» **Given information**:
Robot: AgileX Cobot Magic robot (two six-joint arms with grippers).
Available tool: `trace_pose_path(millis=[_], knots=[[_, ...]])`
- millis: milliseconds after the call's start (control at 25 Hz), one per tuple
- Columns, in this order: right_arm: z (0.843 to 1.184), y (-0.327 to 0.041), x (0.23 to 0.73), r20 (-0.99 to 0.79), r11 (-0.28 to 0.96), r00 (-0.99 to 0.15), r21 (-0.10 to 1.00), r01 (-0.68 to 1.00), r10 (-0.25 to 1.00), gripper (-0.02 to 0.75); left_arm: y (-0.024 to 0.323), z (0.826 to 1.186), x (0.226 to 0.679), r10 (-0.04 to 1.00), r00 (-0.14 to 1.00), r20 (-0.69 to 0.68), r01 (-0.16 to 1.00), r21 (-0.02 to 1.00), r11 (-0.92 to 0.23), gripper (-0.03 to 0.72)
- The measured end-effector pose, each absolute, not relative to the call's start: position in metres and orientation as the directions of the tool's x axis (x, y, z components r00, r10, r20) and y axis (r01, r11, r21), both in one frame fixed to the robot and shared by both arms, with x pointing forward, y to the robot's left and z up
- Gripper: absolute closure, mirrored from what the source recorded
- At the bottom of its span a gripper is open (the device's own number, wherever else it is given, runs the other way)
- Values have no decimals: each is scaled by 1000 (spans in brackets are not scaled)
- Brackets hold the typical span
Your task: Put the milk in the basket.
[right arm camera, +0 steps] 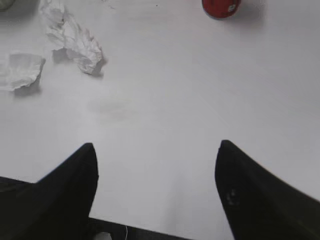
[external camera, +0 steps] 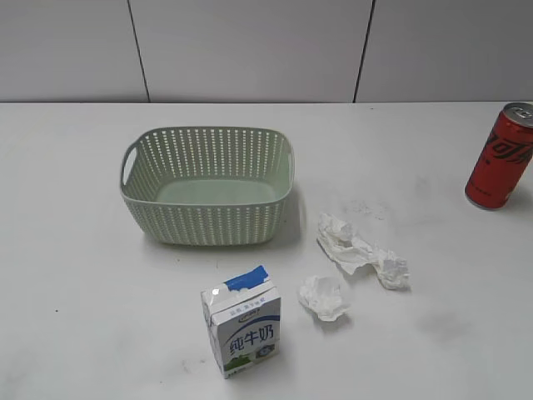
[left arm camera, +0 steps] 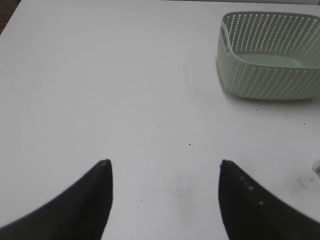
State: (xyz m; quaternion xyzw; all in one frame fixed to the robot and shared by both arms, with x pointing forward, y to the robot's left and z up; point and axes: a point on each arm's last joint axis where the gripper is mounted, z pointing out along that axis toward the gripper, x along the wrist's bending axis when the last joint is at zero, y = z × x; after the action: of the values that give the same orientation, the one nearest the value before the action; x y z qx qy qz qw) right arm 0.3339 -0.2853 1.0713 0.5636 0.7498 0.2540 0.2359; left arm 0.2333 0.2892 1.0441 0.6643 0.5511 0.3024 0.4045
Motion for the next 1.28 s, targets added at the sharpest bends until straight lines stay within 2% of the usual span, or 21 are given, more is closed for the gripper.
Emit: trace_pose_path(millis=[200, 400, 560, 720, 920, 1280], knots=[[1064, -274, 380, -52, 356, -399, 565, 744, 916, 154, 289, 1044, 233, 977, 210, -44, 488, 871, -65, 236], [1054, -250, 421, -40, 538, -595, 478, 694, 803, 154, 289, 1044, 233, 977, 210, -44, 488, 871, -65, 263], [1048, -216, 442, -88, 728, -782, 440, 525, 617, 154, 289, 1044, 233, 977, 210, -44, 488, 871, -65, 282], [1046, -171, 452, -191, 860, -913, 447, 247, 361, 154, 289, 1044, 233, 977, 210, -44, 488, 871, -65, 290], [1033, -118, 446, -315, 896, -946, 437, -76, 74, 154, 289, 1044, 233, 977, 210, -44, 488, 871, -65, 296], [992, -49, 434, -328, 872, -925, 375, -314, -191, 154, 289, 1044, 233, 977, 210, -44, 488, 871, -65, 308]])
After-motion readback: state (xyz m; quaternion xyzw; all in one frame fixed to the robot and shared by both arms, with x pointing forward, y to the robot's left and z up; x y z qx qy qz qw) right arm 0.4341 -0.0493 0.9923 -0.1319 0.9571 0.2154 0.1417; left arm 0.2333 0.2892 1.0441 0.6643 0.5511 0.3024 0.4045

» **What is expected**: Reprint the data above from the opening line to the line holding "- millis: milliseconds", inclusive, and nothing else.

» **Solution below**:
Robot: AgileX Cobot Magic robot (two six-joint arms with grippers).
Available tool: `trace_pose_path(millis=[_], knots=[[_, ...]])`
- millis: milliseconds after the call's start (control at 25 Hz), one per tuple

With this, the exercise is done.